_Task details:_ How many of the lines in the material underneath include the string "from"? State the number only.

** Available data follows **

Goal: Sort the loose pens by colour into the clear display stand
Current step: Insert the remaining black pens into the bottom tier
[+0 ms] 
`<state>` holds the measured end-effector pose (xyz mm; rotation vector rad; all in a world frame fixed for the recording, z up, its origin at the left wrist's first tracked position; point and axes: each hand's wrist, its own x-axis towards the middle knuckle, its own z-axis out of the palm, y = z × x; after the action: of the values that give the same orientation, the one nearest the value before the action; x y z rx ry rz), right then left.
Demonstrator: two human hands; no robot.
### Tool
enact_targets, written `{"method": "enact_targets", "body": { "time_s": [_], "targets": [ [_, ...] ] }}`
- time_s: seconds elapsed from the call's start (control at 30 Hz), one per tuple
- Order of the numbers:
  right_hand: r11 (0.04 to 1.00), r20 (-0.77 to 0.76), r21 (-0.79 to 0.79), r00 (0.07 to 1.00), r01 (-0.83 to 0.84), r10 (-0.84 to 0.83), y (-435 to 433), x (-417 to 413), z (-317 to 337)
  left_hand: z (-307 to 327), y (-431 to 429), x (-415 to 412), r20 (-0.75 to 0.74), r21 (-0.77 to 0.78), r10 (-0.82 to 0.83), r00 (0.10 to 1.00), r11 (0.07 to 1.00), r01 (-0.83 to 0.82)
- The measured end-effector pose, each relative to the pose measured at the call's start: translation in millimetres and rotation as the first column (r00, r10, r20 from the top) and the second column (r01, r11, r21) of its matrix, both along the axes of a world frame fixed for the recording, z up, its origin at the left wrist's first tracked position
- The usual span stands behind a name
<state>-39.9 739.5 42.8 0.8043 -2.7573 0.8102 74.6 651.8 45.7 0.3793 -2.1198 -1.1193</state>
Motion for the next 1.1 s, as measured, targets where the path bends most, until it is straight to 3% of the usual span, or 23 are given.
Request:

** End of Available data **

_Your solution:_ 2